Sunday, May 18, 2008

Anyhow, I Love You

I spent the past weekend on a lake with Dave. We sat on the porch, basked in the sun, ate bar-b-que, basked some more, grilled chicken, watched a movie and listened to the neighbors laugh and carry on about their neighbors.

It was a delightfully easy weekend.

But, for some reason each moment we shared together caused me to think about gay and lesbian couples across this country. We didn't do a single thing this weekend that differentiated us from those same couples. And, nothing those couples did affected our relationship.

With each small moment that Dave and I sometimes take for granted I thought about couples so much like us, but yet, so different. Couples who can't choose to marry, simply because the state won't allow them to do so.

Dave and I aren't married. Not because I don't want to marry him or because he doesn't want to marry me, but because we have a nice little life squared out here on our 1 acre lot, and marriage, for us, doesn't change that life.
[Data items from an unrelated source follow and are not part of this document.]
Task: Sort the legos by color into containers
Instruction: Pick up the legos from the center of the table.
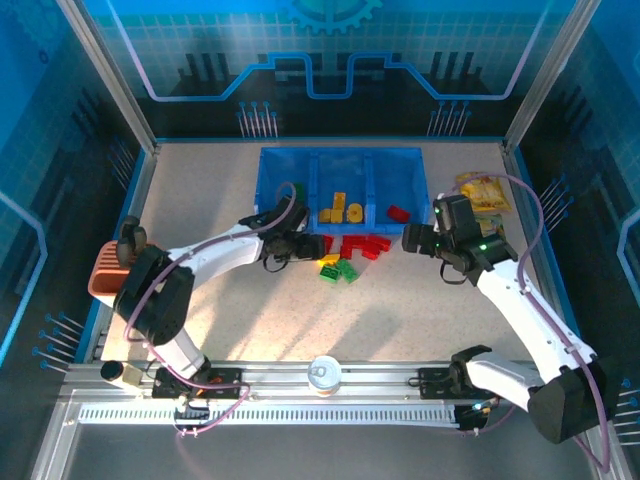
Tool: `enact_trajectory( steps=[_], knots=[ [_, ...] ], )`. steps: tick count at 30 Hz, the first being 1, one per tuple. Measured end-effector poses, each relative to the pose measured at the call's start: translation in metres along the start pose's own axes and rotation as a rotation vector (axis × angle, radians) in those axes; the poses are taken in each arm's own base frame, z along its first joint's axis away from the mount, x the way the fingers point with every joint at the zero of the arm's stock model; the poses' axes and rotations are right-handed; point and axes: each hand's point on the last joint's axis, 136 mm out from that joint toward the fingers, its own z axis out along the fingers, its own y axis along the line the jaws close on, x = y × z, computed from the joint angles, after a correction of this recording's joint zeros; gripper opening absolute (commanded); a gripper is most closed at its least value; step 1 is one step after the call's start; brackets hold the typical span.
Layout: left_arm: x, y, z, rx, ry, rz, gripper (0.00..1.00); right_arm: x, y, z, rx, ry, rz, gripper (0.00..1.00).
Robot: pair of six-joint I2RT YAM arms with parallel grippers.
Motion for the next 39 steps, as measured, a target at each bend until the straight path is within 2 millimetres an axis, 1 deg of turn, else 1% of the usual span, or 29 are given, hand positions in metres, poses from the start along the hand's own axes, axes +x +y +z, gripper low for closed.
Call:
enact_trajectory(
  steps=[2,6,10,15,19,24,27,32,37,39],
  knots=[
    [-0.004,-0.002,0.008,0.001,0.011,-0.002,0.71,0.001,-0.005,0.002,0.006,0.005,0.013,0.91],
    [-0.013,-0.005,0.020,0.001,0.022,-0.010,0.71,0.011,-0.012,0.007,0.008,0.034,0.027,0.91],
    [-0.018,-0.007,0.029,0.001,0.030,-0.013,0.70,0.014,-0.011,0.001,-0.021,0.017,0.031,0.91],
    [-0.019,-0.006,0.037,-0.006,0.041,-0.014,0.70,0.017,-0.013,-0.006,-0.042,-0.001,0.040,0.91],
    [-0.020,-0.006,0.046,-0.016,0.053,-0.003,0.69,0.019,-0.013,-0.005,-0.049,0.007,0.044,0.91],
    [-0.018,-0.003,0.050,-0.025,0.065,0.000,0.67,0.021,-0.009,-0.003,-0.072,0.012,0.044,0.91],
    [-0.016,0.000,0.052,-0.038,0.071,-0.001,0.62,0.023,-0.008,-0.001,-0.082,0.018,0.048,0.91],
    [-0.015,0.004,0.052,-0.061,0.071,0.001,0.49,0.021,-0.005,-0.002,-0.097,0.012,0.059,0.90],
    [-0.016,0.009,0.052,-0.084,0.065,-0.001,0.32,0.021,-0.003,-0.004,-0.112,0.002,0.068,0.90],
    [-0.015,0.010,0.052,-0.092,0.066,0.000,0.29,0.022,-0.002,-0.006,-0.120,0.000,0.072,0.90]
  ],
)
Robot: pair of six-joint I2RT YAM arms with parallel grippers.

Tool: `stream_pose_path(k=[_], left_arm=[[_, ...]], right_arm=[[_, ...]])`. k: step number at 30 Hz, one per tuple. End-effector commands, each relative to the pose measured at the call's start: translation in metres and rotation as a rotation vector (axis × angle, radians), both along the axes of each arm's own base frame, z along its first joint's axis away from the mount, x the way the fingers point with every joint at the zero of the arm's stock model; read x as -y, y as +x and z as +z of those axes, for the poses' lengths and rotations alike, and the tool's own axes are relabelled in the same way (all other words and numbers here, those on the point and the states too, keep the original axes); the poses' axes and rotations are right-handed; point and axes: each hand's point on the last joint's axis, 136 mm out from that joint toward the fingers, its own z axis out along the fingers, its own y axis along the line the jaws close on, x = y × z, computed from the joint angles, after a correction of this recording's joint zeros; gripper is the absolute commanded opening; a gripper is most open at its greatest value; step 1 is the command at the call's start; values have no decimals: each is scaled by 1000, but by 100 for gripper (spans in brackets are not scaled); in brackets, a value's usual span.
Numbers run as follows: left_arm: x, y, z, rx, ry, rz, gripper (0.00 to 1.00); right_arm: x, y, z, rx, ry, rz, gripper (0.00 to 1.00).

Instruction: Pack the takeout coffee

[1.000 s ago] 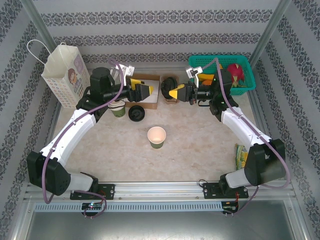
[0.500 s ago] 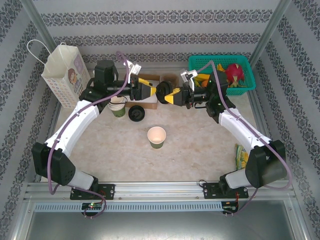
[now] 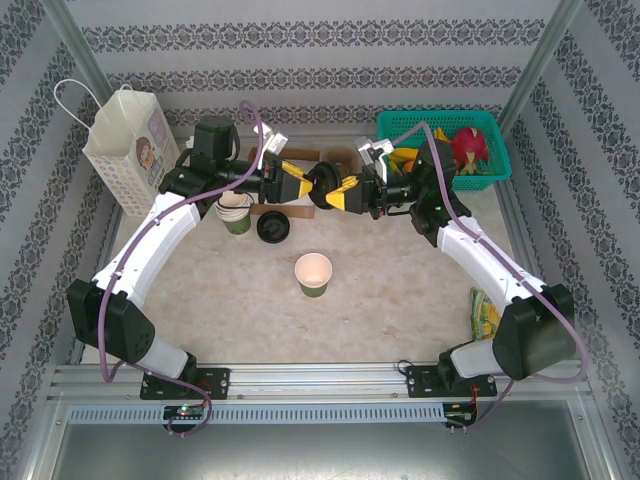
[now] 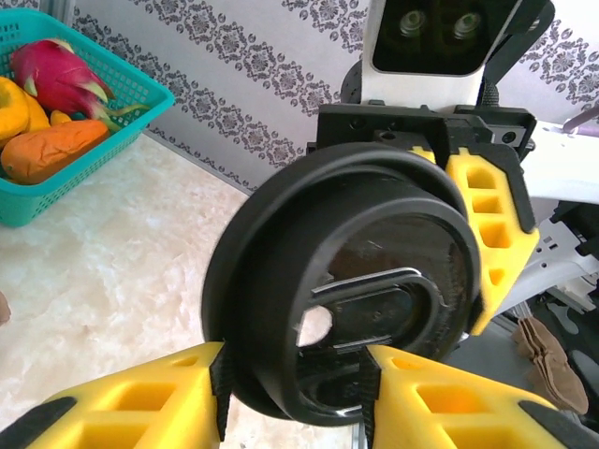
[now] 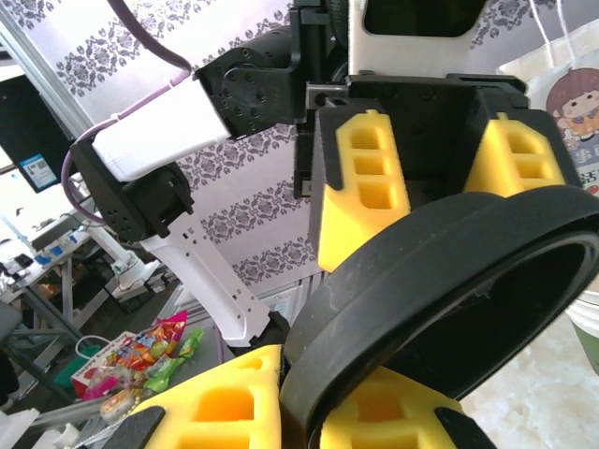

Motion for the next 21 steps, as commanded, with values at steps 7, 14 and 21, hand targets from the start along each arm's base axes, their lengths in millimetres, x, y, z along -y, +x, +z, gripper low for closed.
stream_pose_path(k=[7,14,21], left_arm=[[3,-8,9,27,-24,-61,32],[4,-12,13,38,-45,-94,28],[4,-15,14,60,-49,-115,16]], right_arm=[[-3,-20,17,107,24,71,0],[-4,-23,15,110,23,89,0],[-7,-24,10,99,18,100,0]])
If Dave asked me to marry him tomorrow would I say "yes?" Of course I would. I love him. And I will love him unconditionally until the day I die. But because marriage is an option for us, we don't necessary have to choose it.

Ring on my finger or not, we'll be together. Just as long as we can both hold out. Maybe that's death. Maybe it's not. But we'll be right here beside one another. Always. It's not so simple for so many of our friends.

Can you imagine not having the choice between simply living together, which while not recogized by law or church is still a bit like being married, and actual marriage?

Dave and I can choose, at any moment of the day, to drive to the courthouse, get a marriage license, get a judge and make this thing "official." It's that simple. It's really that simple.

But for so many people in this world it's not that simple. They don't have the opportunity to have what Dave and I can have at a moment's notice. It requires a freaking State Supreme Court decision.

Really? Love has to be decided by a State Supreme Court? Does that really make sense to anyone who has ever been in love?

I'll top this off with this question: Has any love you've ever experienced been affected by the love of gay men and lesbian women?

You may have some serious religious problems with it--problems with which I happen to disagree--but has your love, and I mean your love really been affected?

If so, then I'd say gay and lesbian marriage isn't the first of your problems.

L.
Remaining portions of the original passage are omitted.